**Required work**
Return, word for word, the lines running from the one that contains "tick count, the" to the final line of the listing below.

**Dataset extract**
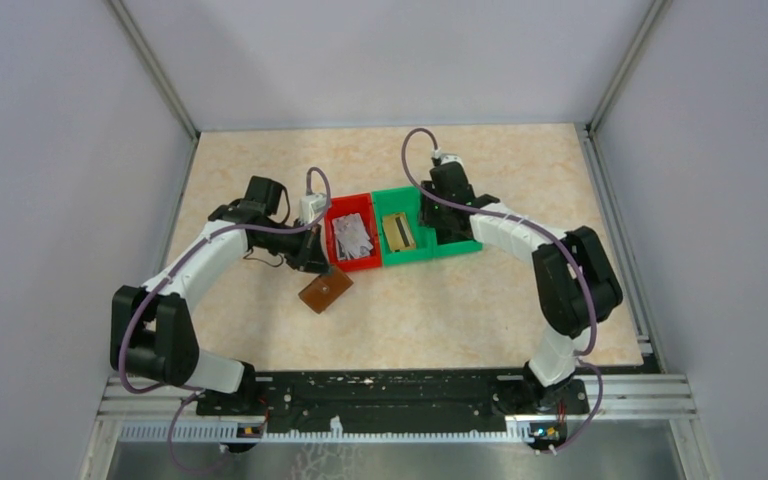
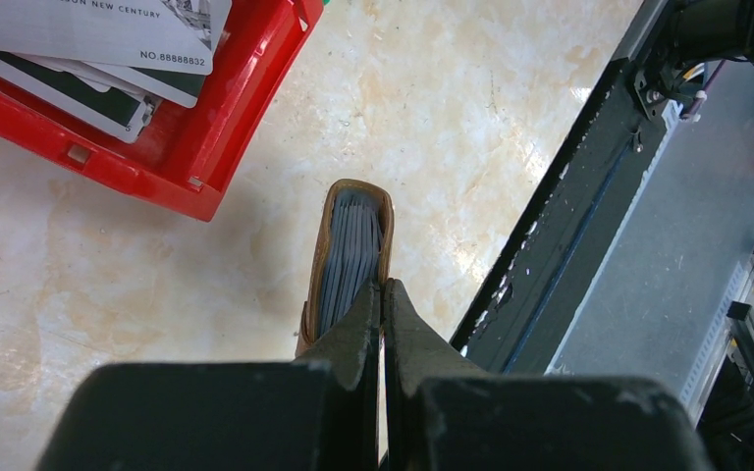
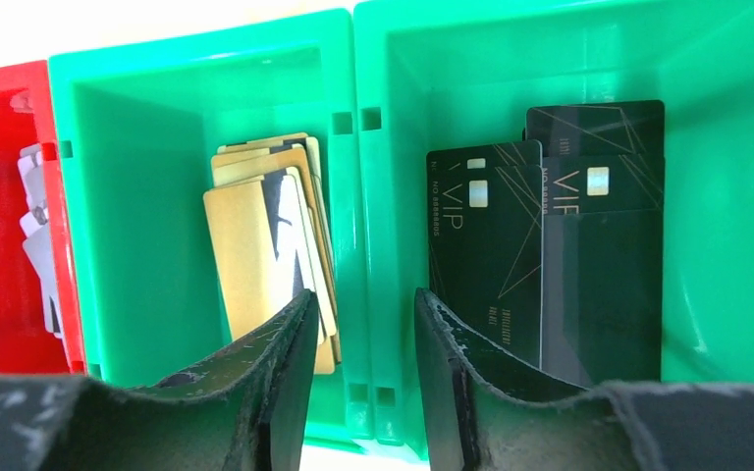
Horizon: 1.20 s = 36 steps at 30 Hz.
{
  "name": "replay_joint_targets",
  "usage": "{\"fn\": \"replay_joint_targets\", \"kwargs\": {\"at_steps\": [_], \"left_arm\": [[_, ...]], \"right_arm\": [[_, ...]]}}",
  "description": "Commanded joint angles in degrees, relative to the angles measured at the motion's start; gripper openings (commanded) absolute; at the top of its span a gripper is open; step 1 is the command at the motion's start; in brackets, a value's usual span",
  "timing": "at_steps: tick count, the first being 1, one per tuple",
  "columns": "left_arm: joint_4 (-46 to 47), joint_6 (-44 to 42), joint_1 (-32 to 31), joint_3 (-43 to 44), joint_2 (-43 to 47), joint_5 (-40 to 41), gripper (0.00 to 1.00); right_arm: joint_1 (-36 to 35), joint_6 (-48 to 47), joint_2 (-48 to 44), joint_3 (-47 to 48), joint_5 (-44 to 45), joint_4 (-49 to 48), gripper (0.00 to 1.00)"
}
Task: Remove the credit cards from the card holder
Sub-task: Pick up the card holder from the center of the board.
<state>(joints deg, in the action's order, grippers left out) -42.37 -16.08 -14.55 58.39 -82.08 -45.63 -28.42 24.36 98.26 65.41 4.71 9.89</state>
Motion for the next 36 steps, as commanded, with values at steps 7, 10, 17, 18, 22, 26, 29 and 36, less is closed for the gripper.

**Answer section**
  "timing": "at_steps: tick count, the first being 1, one per tuple",
  "columns": "left_arm: joint_4 (-46 to 47), joint_6 (-44 to 42), joint_1 (-32 to 31), joint_3 (-43 to 44), joint_2 (-43 to 47), joint_5 (-40 to 41), gripper (0.00 to 1.00); right_arm: joint_1 (-36 to 35), joint_6 (-48 to 47), joint_2 (-48 to 44), joint_3 (-47 to 48), joint_5 (-44 to 45), joint_4 (-49 to 48), gripper (0.00 to 1.00)"
}
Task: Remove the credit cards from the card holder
Sub-task: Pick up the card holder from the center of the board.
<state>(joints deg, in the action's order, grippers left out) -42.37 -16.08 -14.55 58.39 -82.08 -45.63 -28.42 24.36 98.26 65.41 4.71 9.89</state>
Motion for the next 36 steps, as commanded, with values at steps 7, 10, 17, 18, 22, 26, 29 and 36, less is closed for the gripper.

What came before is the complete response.